The typical agent asks an LLM to think through schema details and plan steps, then outputs SQL (or code, or a paragraph!). That reasoning shows up as extra tokens and additional processing time. We are relying on inference to do what training could have already settled. Of course, this doesn’t mean thinking isn’t necessary or valuable; in cases where speed is critical, changing the weights and the model’s architecture matters.
The main idea: shift reasoning into model training, not runtime. Instead of having the model think through the problem each time, train it so that decision-making is embedded in the weights. At inference time, the input maps directly to the output, such as a SQL query, without intermediate steps. This reduces latency and costs by eliminating step-by-step inference.
A second core idea is specialization over size. Bigger general models can reason well (and, goes without saying, likely cost more to run), but they do so by spending tokens on internal steps. A smaller, code-focused model trained on the right examples can generate correct SQL without the need for internal planning. Smaller models fit into faster memory, cost less to run, and deliver responses in tens of milliseconds rather than seconds.

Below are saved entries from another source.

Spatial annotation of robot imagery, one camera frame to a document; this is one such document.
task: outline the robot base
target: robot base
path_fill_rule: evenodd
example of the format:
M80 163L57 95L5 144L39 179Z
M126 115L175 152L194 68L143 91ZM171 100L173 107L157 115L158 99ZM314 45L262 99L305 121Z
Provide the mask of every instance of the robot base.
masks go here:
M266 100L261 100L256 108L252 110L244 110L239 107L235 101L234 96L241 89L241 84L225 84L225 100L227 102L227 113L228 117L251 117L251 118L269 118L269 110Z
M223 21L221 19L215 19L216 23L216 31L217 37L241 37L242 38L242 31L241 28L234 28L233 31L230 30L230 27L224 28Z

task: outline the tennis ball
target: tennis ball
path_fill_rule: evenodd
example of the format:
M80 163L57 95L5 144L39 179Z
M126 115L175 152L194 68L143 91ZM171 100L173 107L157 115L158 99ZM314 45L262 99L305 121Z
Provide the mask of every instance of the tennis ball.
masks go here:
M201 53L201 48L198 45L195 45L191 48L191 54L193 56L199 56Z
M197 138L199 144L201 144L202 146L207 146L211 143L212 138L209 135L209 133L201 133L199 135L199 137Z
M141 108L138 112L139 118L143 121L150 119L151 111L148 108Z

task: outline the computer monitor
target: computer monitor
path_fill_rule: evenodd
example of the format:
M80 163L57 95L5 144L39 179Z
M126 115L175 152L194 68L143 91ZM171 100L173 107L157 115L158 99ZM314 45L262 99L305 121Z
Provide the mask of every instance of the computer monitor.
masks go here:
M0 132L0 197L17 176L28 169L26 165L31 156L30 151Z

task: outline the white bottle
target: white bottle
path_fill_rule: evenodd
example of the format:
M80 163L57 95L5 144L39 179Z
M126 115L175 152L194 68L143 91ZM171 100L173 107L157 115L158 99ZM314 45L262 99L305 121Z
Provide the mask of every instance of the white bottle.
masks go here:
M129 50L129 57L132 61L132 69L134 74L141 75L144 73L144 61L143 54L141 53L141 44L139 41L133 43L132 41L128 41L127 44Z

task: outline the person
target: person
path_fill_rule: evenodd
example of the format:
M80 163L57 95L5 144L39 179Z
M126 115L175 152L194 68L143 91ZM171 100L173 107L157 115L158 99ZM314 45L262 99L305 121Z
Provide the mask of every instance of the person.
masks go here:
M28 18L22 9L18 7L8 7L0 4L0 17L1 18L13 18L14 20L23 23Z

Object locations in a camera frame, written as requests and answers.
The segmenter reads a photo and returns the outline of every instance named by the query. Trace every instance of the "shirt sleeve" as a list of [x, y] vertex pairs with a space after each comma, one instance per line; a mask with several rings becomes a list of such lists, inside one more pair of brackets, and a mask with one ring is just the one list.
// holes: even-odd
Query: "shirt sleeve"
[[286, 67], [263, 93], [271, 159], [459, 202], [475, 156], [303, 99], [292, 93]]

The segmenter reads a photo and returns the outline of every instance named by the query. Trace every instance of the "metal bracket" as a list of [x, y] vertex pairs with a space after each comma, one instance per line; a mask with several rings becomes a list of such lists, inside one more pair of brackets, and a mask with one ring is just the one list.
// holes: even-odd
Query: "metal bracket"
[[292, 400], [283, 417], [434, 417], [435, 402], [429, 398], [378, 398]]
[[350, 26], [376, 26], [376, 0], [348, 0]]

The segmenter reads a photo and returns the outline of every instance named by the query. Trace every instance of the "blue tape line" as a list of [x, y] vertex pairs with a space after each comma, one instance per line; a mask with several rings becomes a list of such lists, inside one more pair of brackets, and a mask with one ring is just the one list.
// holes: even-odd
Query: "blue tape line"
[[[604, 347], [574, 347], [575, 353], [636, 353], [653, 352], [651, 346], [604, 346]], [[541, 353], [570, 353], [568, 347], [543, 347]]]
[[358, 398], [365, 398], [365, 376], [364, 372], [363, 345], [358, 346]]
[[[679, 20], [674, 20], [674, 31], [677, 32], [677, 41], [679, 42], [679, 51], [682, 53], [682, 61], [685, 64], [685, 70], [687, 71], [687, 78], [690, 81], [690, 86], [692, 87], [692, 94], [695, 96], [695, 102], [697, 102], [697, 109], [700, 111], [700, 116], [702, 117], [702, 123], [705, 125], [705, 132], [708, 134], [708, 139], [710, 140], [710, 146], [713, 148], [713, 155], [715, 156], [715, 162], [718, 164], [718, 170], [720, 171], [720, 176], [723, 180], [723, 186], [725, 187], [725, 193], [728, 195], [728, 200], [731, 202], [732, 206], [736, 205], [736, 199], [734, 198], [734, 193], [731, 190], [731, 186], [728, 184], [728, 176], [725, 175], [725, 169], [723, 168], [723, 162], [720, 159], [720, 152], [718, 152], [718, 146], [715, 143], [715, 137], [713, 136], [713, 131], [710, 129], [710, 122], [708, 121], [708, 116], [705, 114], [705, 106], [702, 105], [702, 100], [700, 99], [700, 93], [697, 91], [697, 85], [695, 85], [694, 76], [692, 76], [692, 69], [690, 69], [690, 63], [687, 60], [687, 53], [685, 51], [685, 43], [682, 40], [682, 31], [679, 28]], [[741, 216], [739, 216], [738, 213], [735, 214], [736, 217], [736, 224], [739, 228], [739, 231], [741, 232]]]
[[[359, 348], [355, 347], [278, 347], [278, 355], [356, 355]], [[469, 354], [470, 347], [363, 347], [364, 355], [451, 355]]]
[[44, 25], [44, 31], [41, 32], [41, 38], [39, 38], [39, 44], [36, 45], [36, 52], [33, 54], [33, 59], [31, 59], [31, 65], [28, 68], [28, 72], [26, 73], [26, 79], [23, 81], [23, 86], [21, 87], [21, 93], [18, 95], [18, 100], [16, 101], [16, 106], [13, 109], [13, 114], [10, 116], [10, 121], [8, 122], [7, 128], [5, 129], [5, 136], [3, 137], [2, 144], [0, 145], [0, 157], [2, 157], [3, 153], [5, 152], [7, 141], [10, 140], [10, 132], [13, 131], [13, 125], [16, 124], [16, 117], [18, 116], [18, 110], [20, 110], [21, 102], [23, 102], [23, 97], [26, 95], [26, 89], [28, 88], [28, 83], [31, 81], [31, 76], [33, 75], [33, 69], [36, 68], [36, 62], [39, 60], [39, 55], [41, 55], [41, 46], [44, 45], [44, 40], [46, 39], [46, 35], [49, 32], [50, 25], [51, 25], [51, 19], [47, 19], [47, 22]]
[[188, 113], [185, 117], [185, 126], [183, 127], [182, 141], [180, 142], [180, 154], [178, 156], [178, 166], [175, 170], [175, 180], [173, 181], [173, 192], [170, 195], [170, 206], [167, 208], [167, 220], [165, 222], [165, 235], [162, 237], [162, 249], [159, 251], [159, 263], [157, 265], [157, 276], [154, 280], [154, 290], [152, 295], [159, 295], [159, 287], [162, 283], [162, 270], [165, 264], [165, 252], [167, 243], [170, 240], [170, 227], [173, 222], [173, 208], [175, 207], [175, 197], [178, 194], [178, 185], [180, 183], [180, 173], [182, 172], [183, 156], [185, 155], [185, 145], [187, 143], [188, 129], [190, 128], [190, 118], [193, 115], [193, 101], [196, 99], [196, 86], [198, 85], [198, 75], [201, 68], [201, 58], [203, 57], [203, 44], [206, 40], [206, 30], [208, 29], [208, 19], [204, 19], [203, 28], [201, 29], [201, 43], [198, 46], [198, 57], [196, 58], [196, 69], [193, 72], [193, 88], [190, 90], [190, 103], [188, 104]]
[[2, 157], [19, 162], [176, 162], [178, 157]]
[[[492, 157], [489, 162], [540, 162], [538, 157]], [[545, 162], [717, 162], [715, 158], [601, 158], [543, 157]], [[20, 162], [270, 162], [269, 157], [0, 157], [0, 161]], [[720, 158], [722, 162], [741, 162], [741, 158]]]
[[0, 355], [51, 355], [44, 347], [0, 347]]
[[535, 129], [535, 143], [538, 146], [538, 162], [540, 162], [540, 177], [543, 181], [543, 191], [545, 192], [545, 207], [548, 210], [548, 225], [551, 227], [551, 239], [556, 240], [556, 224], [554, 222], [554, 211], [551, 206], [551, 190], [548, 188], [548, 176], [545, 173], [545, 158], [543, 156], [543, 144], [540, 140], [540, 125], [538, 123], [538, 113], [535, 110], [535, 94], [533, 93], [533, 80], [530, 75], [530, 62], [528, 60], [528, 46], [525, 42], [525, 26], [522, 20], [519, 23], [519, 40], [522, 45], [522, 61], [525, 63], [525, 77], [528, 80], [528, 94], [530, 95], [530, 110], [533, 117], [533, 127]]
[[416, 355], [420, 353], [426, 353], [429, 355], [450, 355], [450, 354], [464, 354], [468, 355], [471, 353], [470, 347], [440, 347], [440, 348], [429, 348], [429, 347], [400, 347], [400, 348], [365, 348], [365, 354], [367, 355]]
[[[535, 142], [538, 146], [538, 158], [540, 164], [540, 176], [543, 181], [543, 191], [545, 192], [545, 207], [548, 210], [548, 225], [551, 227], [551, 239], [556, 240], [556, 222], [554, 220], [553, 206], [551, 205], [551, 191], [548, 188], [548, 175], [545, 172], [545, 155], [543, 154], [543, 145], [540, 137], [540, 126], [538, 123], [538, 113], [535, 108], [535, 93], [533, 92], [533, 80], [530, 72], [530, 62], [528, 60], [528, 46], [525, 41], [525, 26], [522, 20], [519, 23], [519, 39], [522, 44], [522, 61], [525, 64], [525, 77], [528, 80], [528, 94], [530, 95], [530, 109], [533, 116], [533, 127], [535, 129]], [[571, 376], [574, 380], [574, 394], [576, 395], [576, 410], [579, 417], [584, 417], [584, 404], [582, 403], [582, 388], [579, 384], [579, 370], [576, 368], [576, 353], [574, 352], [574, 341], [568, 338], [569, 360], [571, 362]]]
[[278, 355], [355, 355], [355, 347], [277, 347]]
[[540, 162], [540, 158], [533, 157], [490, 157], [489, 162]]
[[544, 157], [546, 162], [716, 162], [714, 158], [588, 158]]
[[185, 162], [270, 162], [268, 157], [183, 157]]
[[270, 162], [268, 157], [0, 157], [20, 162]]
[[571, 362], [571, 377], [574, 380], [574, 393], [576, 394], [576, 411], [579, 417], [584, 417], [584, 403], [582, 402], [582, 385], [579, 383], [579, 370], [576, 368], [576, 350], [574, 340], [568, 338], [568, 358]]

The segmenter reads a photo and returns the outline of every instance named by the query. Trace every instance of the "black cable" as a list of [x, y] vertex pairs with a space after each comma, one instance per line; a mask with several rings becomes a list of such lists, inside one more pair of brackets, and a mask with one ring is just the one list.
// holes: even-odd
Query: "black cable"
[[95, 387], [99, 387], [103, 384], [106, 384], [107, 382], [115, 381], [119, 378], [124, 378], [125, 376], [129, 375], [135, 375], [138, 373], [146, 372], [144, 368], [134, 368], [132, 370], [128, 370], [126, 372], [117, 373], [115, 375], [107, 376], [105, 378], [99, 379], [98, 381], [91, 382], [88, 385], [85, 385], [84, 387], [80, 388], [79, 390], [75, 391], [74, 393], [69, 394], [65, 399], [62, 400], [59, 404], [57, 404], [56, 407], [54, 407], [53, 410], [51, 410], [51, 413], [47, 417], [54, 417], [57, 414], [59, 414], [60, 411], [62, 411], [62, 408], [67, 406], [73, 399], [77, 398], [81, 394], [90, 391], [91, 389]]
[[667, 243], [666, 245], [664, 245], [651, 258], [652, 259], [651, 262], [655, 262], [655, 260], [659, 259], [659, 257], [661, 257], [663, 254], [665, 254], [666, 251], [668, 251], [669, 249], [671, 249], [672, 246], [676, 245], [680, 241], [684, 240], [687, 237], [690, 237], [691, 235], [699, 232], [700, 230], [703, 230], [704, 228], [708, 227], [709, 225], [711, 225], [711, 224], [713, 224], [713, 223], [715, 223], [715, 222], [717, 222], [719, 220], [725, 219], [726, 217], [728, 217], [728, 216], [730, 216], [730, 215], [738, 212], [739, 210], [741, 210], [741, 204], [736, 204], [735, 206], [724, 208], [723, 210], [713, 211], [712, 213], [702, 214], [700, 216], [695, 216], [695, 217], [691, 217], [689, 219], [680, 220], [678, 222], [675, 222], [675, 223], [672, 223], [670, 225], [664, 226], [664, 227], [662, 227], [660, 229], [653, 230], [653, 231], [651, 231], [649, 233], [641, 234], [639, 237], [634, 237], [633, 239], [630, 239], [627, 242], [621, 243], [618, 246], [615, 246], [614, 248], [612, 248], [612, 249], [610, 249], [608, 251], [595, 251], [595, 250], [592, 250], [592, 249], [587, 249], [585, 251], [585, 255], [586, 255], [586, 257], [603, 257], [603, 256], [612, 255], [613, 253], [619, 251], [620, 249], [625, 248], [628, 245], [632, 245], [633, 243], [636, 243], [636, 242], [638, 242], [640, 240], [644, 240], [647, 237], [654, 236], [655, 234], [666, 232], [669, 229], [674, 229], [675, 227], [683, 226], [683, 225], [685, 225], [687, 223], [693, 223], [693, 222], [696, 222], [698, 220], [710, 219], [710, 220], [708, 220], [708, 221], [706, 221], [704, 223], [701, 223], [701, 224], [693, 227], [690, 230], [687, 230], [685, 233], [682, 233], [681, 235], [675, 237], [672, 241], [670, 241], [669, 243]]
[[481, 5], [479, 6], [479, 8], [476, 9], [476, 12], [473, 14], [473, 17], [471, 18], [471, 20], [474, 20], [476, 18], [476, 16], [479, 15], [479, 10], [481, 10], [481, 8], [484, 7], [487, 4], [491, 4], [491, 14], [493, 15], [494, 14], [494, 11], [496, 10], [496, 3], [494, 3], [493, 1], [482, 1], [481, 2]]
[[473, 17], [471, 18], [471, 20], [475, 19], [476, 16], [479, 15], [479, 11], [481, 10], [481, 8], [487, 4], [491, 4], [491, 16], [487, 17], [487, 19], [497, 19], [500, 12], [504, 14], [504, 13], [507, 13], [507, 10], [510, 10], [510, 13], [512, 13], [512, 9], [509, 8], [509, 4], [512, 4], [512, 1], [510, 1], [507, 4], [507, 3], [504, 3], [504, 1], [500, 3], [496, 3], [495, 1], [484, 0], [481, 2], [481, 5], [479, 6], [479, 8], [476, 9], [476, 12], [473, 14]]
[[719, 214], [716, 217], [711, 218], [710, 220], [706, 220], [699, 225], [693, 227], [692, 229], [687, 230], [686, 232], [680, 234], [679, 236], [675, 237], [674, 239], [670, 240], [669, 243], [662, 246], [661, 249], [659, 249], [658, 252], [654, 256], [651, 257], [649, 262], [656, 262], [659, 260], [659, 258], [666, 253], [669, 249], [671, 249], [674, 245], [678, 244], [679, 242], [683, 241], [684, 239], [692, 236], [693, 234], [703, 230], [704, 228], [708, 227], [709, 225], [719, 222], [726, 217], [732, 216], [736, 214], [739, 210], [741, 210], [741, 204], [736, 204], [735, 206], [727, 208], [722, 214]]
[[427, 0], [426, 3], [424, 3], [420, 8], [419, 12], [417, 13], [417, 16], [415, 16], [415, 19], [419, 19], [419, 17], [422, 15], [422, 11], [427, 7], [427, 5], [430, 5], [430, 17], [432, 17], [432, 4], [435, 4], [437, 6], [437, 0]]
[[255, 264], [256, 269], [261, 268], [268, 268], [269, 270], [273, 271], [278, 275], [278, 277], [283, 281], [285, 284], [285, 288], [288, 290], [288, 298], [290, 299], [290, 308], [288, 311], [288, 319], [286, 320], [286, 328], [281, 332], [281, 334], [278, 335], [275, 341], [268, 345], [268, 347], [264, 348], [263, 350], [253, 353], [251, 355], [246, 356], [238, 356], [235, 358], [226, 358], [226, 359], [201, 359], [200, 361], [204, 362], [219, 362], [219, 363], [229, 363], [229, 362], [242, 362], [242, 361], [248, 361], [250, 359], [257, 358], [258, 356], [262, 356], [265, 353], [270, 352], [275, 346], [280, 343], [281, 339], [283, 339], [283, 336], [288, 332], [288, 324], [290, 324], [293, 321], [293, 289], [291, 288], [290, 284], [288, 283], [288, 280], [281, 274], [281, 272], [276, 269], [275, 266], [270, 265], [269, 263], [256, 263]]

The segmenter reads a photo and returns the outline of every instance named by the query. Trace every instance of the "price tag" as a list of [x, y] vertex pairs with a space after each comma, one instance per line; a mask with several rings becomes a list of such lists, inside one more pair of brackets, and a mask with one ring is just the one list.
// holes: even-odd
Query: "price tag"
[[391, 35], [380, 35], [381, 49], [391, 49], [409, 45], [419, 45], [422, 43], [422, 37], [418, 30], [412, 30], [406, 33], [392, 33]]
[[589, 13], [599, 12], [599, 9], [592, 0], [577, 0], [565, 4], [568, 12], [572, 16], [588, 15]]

To achieve that, you need large volumes of training data where correct SQL queries are paired with real inputs. During training, you use a stronger model as a “teacher” to generate high-confidence SQL for filtered and idealized schemas. Then you train the smaller “student” model on the full, complex schemas the business actually uses, forcing it to internalize how to ignore irrelevant tables and columns. The result is a model that inherently knows how to filter noise and generate correct queries, without runtime reasoning.
Improving quality here isn’t done by clever prompts or bigger models at runtime. It’s done with data scale and with careful alignment. After supervised learning, you can refine with a reward signal: did the generated query run and return the right result? This aligns the agent with the correct results and avoids hallucinations.
Architecture matters as much as model training. A fast retriever should identify relevant tables and columns in milliseconds before the model sees anything. The model itself should run on a filtered context. That pre-filtering removes noise rather than expecting the model to reason through noise. This separation of concerns is a familiar pattern: do the cheap work first, then let the trained model do the one thing it exists to do: generate the answer.
Once you have a small, specialized model, deployment options open up. You can quantize aggressively, run on inference engines optimized for single request latency, and colocate the model near the database. At that point, faster, more precise responses.
The speed problem is solved not at runtime, but through a combination of training choices and architecture. Internalize logic within the model, specialize and shrink models, separate schema work from answer generation, and optimize runtime to achieve the best combination of speed, cost, and accuracy.